The Search API allows you to store metadata
[We intentionally keep the term "metadata" vague and generic. Search can store whatever data you want to make searchable, and its up to your application to decide what is and is not useful to store.]
, setting policy on its visibility and on who is allowed to modify it, and then retrieve that metadata through search queries.
A few examples of the service’s capabilities include:
On documents describing tweets, sorting by number of retweets
On documents describing novels, filtering to those published in 1870 and 1890, but not the years inbetween
On documents describing clothing, counting the number of matching items which contain cotton, polyester, or both
On documents describing academic papers, counts of those with Paul Erdos as an author, but not as the first author
Search is not "batteries included", however: in order for it to be able to do anything, you first need to provide it with your metadata.
1.2. Search Indices
A Search index is a place for you to store and search over your metadata. Every operation done against search — storing metadata, setting permissions, and performing searches — is done with respect to a particular index.

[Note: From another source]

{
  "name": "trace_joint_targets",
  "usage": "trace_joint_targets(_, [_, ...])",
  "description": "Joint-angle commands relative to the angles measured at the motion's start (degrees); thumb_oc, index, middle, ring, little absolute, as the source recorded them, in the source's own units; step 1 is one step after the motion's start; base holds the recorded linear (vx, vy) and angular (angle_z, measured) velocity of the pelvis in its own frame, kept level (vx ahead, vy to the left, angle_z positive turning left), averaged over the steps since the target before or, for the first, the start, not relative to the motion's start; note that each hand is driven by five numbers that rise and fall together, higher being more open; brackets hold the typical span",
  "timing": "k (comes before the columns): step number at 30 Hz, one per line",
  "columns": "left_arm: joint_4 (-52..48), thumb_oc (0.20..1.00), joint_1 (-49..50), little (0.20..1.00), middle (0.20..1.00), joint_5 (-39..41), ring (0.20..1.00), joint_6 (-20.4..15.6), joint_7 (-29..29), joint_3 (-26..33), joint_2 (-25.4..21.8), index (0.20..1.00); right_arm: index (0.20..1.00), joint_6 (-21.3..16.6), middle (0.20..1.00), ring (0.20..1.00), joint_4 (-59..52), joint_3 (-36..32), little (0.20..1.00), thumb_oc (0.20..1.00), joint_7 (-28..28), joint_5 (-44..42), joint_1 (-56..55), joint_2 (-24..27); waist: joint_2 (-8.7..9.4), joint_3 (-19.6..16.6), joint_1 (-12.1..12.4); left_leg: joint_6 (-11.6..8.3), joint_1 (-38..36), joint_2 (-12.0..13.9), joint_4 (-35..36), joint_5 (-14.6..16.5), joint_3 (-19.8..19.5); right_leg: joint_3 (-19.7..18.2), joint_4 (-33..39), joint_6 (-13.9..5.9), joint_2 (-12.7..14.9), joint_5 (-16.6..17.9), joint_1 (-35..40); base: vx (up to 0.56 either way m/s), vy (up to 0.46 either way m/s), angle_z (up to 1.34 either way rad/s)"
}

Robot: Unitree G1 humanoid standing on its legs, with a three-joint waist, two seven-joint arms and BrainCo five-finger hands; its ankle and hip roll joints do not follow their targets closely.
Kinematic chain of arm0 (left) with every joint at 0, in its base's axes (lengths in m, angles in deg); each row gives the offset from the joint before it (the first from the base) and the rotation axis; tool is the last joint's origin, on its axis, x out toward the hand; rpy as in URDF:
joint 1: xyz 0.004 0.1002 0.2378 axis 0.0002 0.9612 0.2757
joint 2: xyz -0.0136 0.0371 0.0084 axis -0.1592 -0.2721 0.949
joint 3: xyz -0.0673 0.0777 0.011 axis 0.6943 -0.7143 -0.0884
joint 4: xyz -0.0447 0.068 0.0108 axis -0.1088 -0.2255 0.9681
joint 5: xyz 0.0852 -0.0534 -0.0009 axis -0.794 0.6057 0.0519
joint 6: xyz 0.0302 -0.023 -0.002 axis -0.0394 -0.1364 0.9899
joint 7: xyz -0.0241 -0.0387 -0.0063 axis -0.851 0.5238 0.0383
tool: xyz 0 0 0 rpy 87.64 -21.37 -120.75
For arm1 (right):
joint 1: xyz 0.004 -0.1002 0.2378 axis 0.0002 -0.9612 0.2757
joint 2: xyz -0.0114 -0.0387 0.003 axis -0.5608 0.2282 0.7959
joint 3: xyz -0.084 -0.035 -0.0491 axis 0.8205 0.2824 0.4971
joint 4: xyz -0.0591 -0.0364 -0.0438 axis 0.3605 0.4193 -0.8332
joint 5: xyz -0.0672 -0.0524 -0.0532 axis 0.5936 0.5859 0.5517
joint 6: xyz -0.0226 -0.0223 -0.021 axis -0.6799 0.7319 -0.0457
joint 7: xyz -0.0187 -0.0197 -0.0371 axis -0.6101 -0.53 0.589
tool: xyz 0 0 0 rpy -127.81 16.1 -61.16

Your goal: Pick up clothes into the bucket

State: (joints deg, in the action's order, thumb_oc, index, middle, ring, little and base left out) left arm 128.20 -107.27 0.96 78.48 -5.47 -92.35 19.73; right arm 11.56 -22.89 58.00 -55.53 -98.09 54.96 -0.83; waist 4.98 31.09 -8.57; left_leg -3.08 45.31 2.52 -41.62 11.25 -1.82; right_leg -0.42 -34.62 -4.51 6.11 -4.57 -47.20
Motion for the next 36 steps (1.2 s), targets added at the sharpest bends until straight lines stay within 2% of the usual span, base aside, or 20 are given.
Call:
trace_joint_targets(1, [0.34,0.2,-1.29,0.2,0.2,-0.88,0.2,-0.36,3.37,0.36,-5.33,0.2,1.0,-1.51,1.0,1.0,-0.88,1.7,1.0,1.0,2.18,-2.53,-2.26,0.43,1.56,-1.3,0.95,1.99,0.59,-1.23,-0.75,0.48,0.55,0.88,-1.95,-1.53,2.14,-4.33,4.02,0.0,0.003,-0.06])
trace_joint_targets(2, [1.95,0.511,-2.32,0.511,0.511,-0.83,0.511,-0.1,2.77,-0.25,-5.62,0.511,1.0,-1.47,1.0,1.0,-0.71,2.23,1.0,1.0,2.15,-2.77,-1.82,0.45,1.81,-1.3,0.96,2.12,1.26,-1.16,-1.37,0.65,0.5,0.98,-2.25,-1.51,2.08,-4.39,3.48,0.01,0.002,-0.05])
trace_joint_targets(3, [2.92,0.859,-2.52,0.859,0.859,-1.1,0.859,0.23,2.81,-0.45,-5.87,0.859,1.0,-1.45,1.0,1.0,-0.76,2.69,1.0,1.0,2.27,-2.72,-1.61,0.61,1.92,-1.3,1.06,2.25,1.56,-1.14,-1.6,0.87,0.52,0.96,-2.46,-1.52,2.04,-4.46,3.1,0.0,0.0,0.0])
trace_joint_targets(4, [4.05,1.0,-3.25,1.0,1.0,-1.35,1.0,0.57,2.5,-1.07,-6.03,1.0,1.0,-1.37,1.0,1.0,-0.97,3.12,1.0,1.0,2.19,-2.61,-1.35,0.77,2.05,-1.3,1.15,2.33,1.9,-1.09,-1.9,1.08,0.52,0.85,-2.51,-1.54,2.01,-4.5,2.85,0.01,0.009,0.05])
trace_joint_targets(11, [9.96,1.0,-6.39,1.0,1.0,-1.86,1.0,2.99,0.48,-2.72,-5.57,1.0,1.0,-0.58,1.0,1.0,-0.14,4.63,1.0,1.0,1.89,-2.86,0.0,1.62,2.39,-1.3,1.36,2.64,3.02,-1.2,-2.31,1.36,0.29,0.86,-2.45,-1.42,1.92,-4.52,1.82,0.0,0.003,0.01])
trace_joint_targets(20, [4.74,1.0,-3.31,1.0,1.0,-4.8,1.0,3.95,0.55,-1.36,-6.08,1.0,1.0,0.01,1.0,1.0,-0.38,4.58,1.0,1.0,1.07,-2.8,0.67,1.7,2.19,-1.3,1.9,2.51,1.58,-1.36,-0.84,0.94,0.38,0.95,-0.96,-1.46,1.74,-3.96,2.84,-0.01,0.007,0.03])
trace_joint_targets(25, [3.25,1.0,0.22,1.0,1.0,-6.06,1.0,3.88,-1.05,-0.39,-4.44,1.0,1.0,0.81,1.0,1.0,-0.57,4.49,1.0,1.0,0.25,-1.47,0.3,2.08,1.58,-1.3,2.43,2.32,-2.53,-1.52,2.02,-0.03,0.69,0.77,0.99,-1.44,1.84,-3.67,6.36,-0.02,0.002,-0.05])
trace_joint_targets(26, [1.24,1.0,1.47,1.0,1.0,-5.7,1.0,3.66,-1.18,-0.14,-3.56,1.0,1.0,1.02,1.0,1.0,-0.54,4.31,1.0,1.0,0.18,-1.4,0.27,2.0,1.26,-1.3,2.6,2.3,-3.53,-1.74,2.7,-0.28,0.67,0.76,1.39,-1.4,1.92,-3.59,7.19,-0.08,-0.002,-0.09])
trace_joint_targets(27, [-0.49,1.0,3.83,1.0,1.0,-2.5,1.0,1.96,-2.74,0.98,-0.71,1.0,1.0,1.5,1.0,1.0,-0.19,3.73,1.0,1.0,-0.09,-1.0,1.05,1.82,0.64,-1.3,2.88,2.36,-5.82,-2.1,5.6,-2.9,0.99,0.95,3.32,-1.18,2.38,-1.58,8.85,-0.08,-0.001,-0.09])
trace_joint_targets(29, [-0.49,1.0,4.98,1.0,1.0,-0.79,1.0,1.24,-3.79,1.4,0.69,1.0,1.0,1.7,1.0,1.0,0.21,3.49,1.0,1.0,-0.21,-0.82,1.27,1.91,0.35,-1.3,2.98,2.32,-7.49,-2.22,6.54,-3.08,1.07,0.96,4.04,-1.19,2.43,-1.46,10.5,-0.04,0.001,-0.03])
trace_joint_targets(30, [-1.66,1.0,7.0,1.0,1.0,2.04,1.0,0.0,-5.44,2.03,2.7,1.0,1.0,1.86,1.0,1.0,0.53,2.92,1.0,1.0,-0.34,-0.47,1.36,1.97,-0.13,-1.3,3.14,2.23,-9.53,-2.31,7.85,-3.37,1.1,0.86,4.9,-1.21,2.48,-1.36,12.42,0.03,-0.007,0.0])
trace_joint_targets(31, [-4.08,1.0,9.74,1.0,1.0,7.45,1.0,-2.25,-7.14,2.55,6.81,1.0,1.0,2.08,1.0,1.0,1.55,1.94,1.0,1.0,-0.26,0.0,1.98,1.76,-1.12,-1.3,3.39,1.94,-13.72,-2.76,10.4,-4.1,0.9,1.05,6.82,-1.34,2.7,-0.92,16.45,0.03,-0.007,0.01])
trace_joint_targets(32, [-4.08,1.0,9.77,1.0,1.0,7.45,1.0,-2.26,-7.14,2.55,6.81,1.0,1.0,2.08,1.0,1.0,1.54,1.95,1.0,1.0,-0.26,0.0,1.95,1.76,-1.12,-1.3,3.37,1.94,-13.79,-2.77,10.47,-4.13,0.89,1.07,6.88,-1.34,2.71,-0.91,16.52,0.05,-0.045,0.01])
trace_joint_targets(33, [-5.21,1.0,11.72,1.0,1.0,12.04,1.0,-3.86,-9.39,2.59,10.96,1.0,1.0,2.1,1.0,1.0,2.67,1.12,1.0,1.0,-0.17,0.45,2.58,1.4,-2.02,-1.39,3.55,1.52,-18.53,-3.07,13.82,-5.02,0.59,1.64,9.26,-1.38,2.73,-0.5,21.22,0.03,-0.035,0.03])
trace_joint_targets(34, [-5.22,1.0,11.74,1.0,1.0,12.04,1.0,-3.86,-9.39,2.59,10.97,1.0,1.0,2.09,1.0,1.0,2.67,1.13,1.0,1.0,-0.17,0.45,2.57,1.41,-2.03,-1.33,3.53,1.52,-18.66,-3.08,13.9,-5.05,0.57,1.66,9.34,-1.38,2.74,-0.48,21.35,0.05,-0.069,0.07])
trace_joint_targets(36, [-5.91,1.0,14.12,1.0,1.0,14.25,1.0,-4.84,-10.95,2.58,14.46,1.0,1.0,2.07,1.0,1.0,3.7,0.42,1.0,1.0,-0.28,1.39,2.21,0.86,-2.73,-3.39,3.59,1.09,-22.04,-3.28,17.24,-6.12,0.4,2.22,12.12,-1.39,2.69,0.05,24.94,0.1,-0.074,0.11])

Indices can be used to create logical groupings of metadata for your applications to use. They also provide a level of control and separation between sets of metadata, and can be used to enforce policies about who can write different datasets.
You might only have one index, or you might have one for testing and one for production data. You could want an index for each of your sources of metadata, or separate indices to describe data at separate stages in a workflow. The production vs pre-production/testing example is particularly powerful, and is in fact a pattern which we recommend. Using a separate index for production than development allows developers to have a high level of access when working on new features, but protects production from potentially harmful updates and deletions.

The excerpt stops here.